_Task brief_
Lines containing the word "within" are to be copied from the data below.

::::::::

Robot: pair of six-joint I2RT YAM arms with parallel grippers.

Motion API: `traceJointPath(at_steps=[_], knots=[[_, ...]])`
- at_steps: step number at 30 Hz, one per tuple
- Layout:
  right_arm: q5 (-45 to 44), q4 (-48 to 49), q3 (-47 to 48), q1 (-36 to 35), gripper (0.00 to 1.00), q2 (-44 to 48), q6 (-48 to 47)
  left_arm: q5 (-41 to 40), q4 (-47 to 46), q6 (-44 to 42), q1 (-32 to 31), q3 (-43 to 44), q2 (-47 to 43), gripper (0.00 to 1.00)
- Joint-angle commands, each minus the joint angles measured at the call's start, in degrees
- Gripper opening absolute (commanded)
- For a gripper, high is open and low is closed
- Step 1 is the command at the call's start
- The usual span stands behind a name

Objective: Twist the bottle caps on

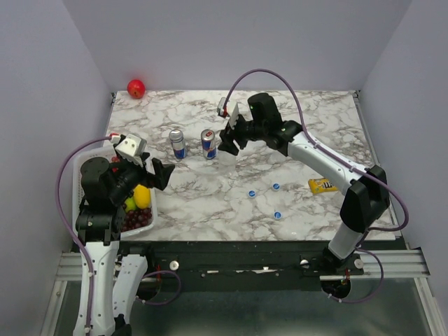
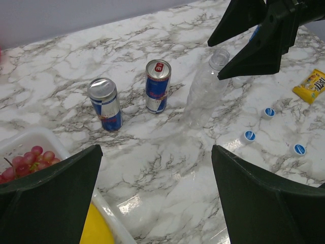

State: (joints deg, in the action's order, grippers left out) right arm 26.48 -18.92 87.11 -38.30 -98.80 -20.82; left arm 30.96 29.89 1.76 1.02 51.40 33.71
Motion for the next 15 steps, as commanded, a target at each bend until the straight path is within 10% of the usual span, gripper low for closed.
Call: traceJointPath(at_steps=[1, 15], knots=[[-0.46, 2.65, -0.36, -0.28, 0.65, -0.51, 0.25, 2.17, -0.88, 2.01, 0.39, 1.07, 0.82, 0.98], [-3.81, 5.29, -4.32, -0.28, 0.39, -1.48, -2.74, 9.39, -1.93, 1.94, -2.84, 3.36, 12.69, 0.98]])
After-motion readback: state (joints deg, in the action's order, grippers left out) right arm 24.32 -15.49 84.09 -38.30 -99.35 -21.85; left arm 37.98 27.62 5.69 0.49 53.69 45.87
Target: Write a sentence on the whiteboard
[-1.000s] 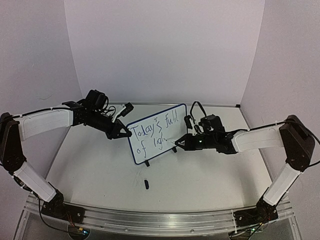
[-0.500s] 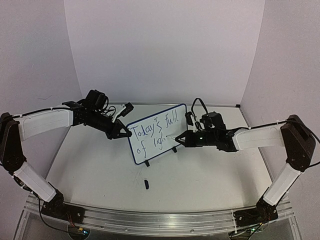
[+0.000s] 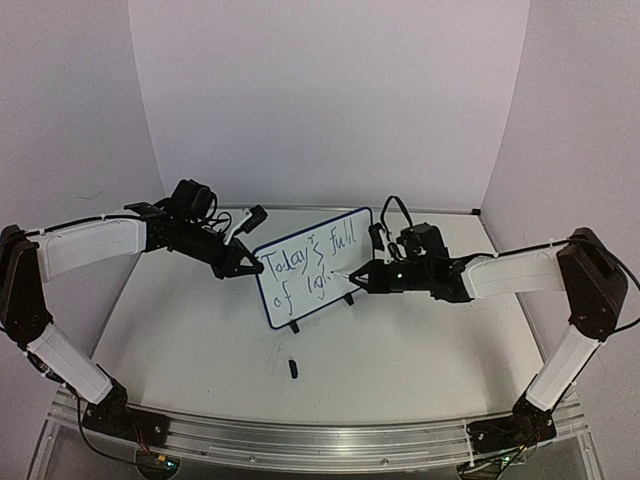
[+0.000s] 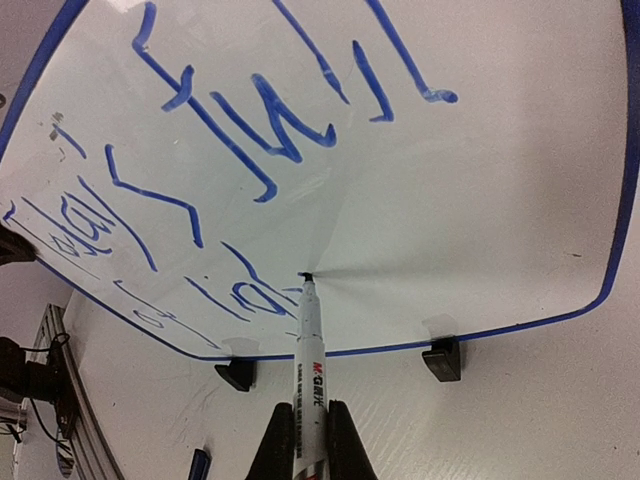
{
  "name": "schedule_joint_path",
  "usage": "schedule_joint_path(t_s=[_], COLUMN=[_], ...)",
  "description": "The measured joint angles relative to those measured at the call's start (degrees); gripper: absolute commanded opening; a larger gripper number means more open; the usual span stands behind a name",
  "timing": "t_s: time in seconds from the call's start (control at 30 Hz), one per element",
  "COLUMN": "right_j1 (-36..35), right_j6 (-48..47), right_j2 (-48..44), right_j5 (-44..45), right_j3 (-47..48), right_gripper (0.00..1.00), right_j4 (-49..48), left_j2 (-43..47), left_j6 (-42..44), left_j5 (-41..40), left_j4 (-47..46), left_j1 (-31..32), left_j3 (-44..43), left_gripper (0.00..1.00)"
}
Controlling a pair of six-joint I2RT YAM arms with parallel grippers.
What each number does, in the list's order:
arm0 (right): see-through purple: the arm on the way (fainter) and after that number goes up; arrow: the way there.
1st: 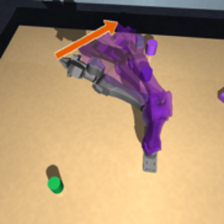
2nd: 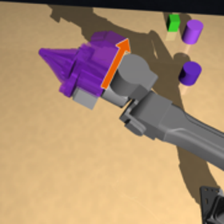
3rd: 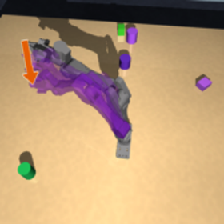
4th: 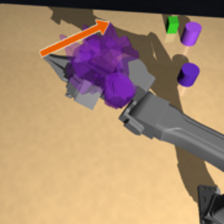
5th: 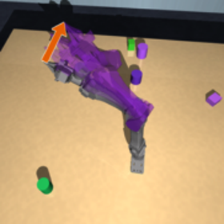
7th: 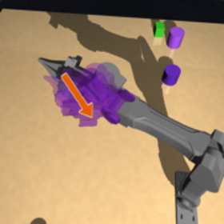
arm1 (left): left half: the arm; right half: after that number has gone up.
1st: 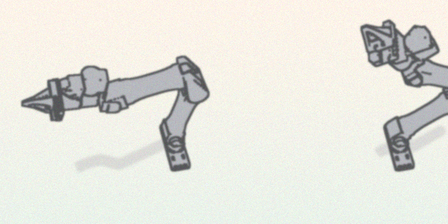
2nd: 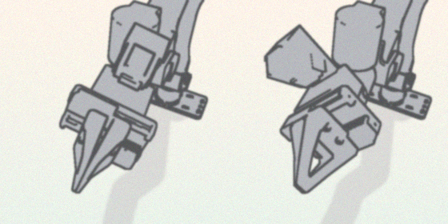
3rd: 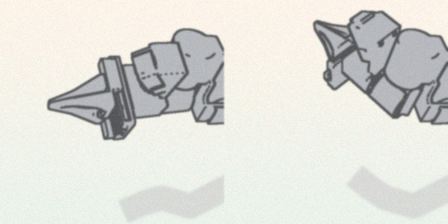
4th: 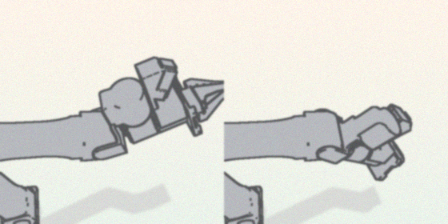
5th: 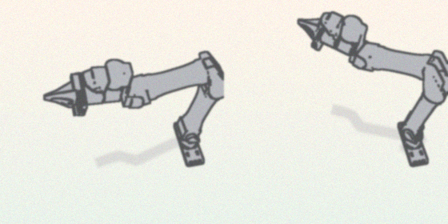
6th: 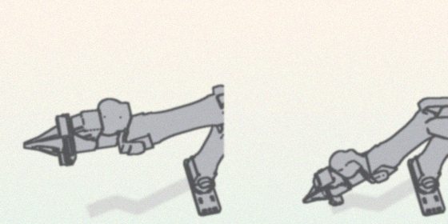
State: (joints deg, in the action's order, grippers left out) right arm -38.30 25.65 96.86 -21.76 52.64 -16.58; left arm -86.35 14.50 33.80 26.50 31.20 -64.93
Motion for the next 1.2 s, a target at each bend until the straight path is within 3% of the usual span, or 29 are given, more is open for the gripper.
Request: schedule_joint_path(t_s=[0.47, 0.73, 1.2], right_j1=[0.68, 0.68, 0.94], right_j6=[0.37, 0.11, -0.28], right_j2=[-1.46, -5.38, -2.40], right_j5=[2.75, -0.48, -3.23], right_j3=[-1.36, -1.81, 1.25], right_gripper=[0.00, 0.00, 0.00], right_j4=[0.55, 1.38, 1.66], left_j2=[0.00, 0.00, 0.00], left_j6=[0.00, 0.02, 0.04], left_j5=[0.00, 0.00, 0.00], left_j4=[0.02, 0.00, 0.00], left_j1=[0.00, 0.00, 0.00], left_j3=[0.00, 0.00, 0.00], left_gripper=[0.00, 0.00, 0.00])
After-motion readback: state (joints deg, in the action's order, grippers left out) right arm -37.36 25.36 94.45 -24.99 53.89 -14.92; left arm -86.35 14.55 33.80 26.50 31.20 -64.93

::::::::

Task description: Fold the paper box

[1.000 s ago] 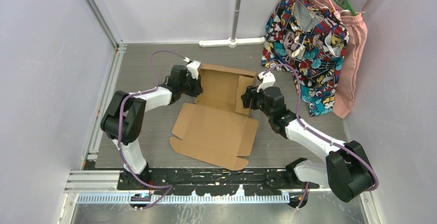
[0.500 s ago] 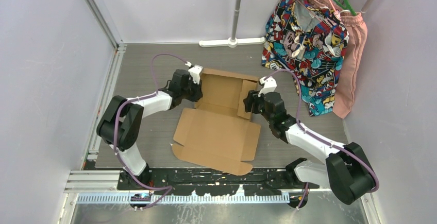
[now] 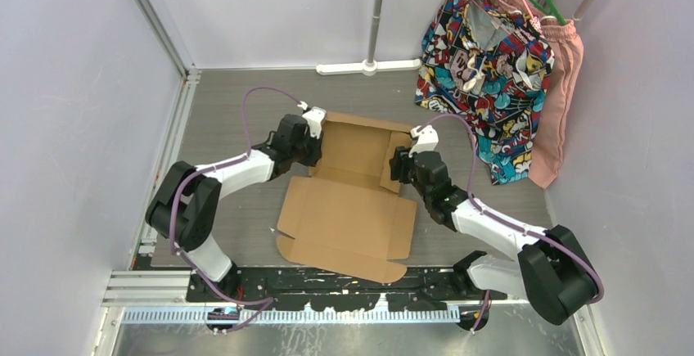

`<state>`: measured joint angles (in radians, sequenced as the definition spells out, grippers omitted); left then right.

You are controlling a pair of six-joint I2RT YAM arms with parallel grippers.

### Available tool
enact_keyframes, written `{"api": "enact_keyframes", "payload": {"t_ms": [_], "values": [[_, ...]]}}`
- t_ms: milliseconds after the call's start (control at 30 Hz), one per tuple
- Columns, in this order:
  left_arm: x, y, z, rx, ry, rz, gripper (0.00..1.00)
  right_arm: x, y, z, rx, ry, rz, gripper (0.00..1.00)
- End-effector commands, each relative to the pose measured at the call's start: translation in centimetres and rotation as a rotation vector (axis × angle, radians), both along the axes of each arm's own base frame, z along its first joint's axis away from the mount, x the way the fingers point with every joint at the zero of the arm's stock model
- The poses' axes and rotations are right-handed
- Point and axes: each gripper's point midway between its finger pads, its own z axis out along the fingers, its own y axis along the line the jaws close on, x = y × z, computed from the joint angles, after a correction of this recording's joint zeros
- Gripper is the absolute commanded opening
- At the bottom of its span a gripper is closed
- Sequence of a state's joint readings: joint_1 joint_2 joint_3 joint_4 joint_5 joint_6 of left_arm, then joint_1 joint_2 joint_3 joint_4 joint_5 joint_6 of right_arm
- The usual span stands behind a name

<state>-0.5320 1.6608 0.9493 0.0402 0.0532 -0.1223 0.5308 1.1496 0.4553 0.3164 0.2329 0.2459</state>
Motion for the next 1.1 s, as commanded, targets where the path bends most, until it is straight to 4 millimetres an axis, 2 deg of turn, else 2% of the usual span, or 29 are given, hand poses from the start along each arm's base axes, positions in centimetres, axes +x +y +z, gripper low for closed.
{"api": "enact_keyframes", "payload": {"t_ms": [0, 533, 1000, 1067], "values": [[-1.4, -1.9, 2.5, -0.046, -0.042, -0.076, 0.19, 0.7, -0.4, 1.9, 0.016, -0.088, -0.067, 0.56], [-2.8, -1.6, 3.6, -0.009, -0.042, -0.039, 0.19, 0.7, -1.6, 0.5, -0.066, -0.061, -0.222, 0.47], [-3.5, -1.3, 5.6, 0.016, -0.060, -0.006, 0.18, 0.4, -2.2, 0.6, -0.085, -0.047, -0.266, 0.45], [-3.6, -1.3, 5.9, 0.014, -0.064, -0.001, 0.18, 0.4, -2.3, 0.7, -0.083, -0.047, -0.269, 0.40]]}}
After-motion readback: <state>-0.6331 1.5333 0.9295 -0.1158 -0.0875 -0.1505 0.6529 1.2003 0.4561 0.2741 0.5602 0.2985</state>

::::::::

_Solution to this problem_
Motion for the next 15 steps, as commanded, a target at each bend until the straight path is within 10% of the usual span, gripper low for closed.
Motion for the next 1.2 s, a target at each bend until the straight path is within 3% of the usual span, or 29 are given, more is open for the gripper.

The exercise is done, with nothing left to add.